Tl;DR: Capcom isn't making enough money so their restructuring their entire company to make more in house games and much more dlc. In fact, any game without dlc potential is getting the axe. Sorry Megaman but people aren't buying your $1 cheat codes.


----------



## Krory (Apr 18, 2013)

Yeah, Capcom's been restructuring for a week now.


----------



## Zaru (Apr 18, 2013)

>2018
>Playing Ace Attourney 7 on my Apple iVidya
>Enjoying a case that is day 1 dlc exclusive to Gamestop buyers
>Having trouble at the trial, retries have been removed
>Start sweating heavily
>Check out integrated online store
>See 5$ dlc giving me 3 extra pieces of evidence and 1 extra key witness
>Wipe off sweat and beat the case

Thank you based capcom.


----------



## lathia (Apr 18, 2013)

^ They're most merciful. How will we beat these games without such capabilities!?


----------



## Bungee Gum (Apr 18, 2013)

Voting with the dollar, I see gamers do make an impact


----------



## Deathbringerpt (Apr 18, 2013)

*The company said it's making more of its game development internal due to a drop in quality from an "excessive" outsourcing of projects*

So they're making actual teams inside the studio to develop more shit internally in order not to rely on forced, subpar and unnecessary westernization of established franchises?

I can live with that.
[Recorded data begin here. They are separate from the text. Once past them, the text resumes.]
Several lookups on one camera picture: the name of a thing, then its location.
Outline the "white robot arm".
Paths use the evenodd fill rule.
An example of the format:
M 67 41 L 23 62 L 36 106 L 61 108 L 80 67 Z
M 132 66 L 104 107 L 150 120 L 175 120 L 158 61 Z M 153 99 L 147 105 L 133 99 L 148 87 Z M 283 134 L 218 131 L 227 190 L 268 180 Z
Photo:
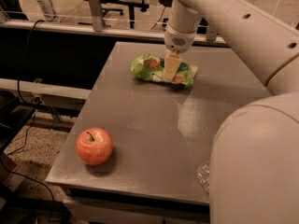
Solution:
M 298 32 L 245 0 L 173 0 L 165 44 L 188 50 L 205 18 L 243 62 L 209 159 L 211 224 L 299 224 Z

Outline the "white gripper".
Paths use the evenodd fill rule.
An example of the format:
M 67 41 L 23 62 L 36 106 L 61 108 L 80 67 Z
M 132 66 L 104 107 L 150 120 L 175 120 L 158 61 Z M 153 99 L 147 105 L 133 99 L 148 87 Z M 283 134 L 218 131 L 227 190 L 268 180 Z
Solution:
M 171 82 L 173 80 L 182 62 L 182 58 L 178 53 L 186 52 L 192 46 L 195 36 L 196 32 L 182 33 L 172 28 L 170 24 L 166 25 L 164 43 L 168 52 L 164 59 L 164 81 Z

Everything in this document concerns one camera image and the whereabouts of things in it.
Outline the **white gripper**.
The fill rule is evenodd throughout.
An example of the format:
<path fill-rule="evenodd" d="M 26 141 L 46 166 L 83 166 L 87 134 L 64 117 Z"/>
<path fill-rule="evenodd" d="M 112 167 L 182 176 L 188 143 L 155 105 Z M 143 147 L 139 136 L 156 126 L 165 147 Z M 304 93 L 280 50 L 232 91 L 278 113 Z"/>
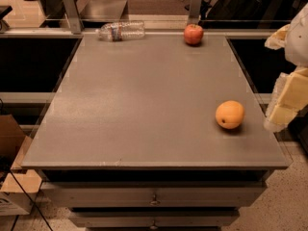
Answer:
<path fill-rule="evenodd" d="M 265 46 L 272 50 L 285 47 L 286 60 L 299 65 L 290 74 L 280 73 L 266 110 L 264 127 L 280 132 L 308 105 L 308 3 L 290 25 L 268 37 Z"/>

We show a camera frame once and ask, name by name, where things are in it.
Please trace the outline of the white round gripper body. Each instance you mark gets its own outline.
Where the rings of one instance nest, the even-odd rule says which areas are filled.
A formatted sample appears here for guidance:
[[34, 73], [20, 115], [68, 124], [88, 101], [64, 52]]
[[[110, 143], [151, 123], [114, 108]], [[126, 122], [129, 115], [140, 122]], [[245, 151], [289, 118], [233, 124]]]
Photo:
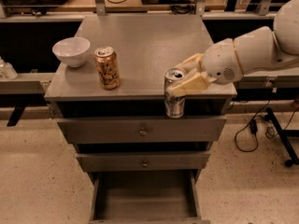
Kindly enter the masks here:
[[234, 40], [227, 38], [223, 40], [225, 44], [213, 44], [207, 49], [202, 58], [202, 68], [209, 75], [216, 78], [218, 84], [228, 84], [239, 81], [243, 77], [236, 57]]

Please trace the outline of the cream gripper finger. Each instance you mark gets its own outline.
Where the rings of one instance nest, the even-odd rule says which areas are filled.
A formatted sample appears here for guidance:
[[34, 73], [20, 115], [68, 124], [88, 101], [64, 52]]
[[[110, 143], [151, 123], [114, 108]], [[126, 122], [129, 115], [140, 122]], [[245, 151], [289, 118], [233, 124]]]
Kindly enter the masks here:
[[202, 72], [202, 58], [204, 54], [203, 53], [196, 53], [193, 56], [189, 57], [182, 63], [179, 63], [176, 65], [176, 68], [184, 70], [186, 73], [190, 73], [192, 70], [195, 72]]
[[175, 97], [196, 94], [199, 91], [206, 90], [214, 81], [216, 81], [216, 78], [207, 72], [195, 72], [194, 74], [187, 75], [177, 85], [171, 85], [169, 87], [169, 94]]

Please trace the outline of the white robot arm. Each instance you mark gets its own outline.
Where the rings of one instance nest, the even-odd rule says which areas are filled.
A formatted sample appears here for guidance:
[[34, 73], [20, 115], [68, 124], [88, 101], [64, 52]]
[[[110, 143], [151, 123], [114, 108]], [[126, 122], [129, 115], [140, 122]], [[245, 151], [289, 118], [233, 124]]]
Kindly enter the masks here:
[[291, 0], [278, 11], [271, 28], [226, 38], [178, 64], [186, 75], [165, 90], [175, 97], [196, 94], [212, 83], [228, 84], [256, 71], [295, 67], [298, 57], [299, 0]]

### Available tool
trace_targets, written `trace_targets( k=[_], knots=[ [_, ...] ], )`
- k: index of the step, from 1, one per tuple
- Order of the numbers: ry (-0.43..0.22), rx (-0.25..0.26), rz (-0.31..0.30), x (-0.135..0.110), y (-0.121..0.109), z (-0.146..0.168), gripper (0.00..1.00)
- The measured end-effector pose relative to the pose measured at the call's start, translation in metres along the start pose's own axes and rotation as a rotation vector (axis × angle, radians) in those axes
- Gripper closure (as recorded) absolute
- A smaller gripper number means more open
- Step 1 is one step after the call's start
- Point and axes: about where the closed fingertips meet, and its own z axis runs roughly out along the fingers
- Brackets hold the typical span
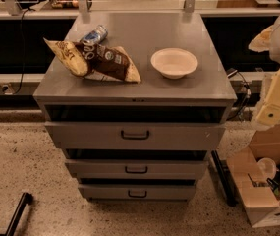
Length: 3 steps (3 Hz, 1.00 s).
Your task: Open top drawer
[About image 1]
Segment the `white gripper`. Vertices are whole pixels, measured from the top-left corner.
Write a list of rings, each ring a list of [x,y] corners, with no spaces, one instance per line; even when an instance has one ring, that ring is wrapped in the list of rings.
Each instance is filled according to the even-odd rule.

The easiest way to appeal to western markets is to be more Japanese and make games the west would never think to.

It's an incredibly simple concept. I don't know why they have so much trouble with this shit.

That said, DLC isn't inherently bad depending how it's used. AA5's DLC is pre-order stuff like free cosmetic skins of playable characters. Perfectly harmless. Capcom being Capcom, I'm sure we'll still be receiving plenty of ridiculous Full Jew DLC.


----------



## Byrd (Apr 18, 2013)

So will capcom be the next to replace it CEO


----------



## Vault (Apr 18, 2013)

Man this made my day. Capcom deserve this!


----------



## Reyes (Apr 18, 2013)

I wonder what games they canceled?

Maybe another western reboot.


----------



## Bungee Gum (Apr 18, 2013)

Probably canceled KH3 and FF versus 13. Square outsourced to them but it costs too much


----------



## Death-kun (Apr 18, 2013)

MH4 is undoubtedly safe, so I don't really mind.


----------



## the_notorious_Z.É. (Apr 18, 2013)




----------



## Agmaster (Apr 18, 2013)

What is this you say?  The ancient castle that has mistreated it's adulators is falling and crumbling?  Can't be arsed to care beyond snarkiness.


----------



## lacey (Apr 18, 2013)

S'their own fault, really. 

Let's see if they can finally compete again.


----------



## Nardo6670 (Apr 18, 2013)

Hope this means no more DmC. Just a completely terrible game that shouldn't even exist in the first place. Wonder  how the DmC defenders would react if this really spells the end and no sequels get made for that crappy game.


----------



## Canute87 (Apr 18, 2013)

Whoever has been making the decisions at capcom needs to be the ones to get fired.


----------



## Death Certificate (Apr 18, 2013)




----------



## Deathbringerpt (Apr 18, 2013)

"Wondering"?

Who was "wondering" that DmC would underperform?


----------



## Zaru (Apr 18, 2013)

More like hoping.


----------



## Deathbringerpt (Apr 18, 2013)

No need for hope, just simple cause and effect.


----------



## DedValve (Apr 19, 2013)

Capcom is doomed, they brought this upon themselves, every ip you love will be flushed down the toilet since no one will pay $40 for their season passes consisting of costumes and characters #nohopeleft


----------



## Jon Snow (Apr 19, 2013)

MY BOYCOTTING HAS PAID OFF

Fucking finally


----------